→ Work request: Starting at the first line of the listing below and ending at the line with "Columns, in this", copy each line exactly.

→ Information provided:
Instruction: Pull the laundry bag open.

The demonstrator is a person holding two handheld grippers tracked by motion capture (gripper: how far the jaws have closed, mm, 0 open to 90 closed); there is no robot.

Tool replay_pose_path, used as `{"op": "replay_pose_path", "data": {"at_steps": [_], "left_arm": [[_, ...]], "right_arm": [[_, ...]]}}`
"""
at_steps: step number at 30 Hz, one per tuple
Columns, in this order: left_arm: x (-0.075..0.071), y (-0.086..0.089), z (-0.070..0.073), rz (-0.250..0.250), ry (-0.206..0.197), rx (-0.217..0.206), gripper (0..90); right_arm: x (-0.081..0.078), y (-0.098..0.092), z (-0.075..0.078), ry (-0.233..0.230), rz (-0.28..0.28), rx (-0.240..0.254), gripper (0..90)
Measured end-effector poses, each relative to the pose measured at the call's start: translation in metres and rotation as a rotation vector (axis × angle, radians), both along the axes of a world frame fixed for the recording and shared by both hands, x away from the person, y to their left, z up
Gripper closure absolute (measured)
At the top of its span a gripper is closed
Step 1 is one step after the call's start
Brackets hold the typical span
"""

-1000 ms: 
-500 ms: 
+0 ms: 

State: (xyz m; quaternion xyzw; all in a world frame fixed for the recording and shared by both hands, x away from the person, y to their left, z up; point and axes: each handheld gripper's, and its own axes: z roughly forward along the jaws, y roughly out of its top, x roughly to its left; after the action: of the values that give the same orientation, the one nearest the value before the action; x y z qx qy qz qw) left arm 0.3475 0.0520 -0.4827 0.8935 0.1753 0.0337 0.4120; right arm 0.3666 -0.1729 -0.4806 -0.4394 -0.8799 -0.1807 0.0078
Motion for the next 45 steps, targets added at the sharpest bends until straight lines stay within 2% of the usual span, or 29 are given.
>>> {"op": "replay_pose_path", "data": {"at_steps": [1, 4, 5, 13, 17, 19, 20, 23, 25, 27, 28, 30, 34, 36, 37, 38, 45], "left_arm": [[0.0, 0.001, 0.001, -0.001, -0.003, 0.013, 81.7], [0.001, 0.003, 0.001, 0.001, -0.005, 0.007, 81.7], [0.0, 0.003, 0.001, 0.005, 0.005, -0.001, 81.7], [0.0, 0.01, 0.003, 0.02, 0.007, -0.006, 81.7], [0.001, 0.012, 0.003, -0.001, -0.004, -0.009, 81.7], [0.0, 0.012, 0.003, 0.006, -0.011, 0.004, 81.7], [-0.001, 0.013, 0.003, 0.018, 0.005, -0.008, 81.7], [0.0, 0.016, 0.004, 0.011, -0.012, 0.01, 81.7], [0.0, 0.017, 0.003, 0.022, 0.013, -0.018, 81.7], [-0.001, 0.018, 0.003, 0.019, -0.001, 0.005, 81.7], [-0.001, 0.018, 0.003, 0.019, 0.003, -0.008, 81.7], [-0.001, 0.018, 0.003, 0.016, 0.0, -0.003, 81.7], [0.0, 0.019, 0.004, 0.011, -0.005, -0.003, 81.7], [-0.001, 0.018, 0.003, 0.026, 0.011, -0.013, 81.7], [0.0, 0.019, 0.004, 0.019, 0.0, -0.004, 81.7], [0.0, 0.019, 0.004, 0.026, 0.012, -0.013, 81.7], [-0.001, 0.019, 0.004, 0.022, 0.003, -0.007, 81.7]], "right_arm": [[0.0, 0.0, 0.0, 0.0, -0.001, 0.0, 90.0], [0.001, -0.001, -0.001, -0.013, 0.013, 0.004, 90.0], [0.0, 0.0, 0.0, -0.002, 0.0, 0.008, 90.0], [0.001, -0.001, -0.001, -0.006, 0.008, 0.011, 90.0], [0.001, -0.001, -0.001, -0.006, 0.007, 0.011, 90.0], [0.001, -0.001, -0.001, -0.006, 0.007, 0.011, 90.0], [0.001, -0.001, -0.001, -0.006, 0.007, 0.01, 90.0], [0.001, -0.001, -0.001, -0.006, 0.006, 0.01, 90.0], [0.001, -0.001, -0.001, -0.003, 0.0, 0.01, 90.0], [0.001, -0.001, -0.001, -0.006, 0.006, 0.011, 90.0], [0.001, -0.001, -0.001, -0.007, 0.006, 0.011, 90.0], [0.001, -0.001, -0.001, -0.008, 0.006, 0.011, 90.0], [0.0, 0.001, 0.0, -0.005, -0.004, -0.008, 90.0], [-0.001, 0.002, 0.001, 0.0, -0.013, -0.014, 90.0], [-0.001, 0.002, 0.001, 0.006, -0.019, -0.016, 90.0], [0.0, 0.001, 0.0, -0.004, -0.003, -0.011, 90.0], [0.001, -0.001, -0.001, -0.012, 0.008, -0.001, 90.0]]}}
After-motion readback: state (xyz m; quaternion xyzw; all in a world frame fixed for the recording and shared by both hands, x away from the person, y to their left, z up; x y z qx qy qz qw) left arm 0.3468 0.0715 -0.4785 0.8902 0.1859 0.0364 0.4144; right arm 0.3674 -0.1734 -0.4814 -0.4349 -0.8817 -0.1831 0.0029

→ Output for this task:
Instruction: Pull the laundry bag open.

The demonstrator is a person holding two handheld grippers tracked by motion capture (gripper: how far the jaws have closed, mm, 0 open to 90 closed); there is no robot.

Tool replay_pose_path, used as `{"op": "replay_pose_path", "data": {"at_steps": [_], "left_arm": [[_, ...]], "right_arm": [[_, ...]]}}`
"""
at_steps: step number at 30 Hz, one per tuple
Columns, in this order: left_arm: x (-0.075..0.071), y (-0.086..0.089), z (-0.070..0.073), rz (-0.250..0.250), ry (-0.206..0.197), rx (-0.217..0.206), gripper (0..90); right_arm: x (-0.081..0.078), y (-0.098..0.092), z (-0.075..0.078), ry (-0.233..0.230), rz (-0.28..0.28), rx (-0.240..0.254), gripper (0..90)

Nothing further is required by the exercise.